The technique, called Simple Self-Distillation (SSD), is exactly what it sounds like. You sample code solutions from a model at specific temperatures, then fine-tune the model on those same samples. No verifier or teacher model required. Reinforcement learning isn't part of the picture either. Just the model training on its own outputs and getting better.

The results are hard to ignore. Qwen3-30B-Instruct went from 42.4% to 55.3% pass@1 on LiveCodeBench v6. That's a 13-point jump from what amounts to self-study. The gains showed up most on harder problems, and the method worked across both Qwen and Llama architectures at 4B, 8B, and 30B scales. Meta's Navdeep Jaitly and Richard He Bai teamed up with Alibaba's Ruixiang Zhang on this one, which is notable given both companies compete on open-weight models.

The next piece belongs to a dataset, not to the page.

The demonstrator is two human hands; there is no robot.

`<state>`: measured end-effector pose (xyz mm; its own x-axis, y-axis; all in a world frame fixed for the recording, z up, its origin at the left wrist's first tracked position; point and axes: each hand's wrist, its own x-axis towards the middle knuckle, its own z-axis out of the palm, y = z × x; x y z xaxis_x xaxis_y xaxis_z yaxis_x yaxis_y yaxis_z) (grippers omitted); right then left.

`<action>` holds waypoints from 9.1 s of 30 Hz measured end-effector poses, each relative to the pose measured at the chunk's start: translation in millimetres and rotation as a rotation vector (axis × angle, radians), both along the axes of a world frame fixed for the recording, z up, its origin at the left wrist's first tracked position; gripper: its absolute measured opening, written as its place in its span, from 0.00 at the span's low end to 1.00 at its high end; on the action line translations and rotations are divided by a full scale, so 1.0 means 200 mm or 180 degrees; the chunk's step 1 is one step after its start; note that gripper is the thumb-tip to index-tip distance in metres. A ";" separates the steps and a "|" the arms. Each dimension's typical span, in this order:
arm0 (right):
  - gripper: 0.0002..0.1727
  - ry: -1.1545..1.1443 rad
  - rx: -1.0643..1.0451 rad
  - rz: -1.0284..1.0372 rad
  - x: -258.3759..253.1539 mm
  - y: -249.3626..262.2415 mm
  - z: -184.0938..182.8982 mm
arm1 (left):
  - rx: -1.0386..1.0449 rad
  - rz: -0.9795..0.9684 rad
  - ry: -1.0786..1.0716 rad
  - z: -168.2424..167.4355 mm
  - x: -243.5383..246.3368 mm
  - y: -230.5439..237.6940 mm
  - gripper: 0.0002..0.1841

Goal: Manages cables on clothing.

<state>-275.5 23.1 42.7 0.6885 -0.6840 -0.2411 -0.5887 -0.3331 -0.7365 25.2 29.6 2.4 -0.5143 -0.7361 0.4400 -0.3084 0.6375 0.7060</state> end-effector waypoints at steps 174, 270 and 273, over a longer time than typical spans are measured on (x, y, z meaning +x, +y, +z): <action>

Why does this work? The researchers point to something they call a "precision-exploration conflict" in how models decode tokens. When a model writes code, it needs to be precise about syntax but creative about problem-solving. These goals work against each other. SSD reshapes token distributions so the model suppresses low-probability noise where precision matters (like getting syntax right) while keeping useful diversity where exploration helps (like trying different solution paths). The model learns to recover from its own mistakes rather than just memorizing expert solutions.

This matters for anyone running local coding models. SSD offers a post-training path that doesn't require massive compute or external supervision. Earlier work like Self-Distillation Fine-Tuning (SDFT) from MIT and ETH Zurich explored similar territory. The fact that SSD works across model families suggests the precision-exploration conflict is a fundamental property of decoder-only transformers, not a quirk of one architecture.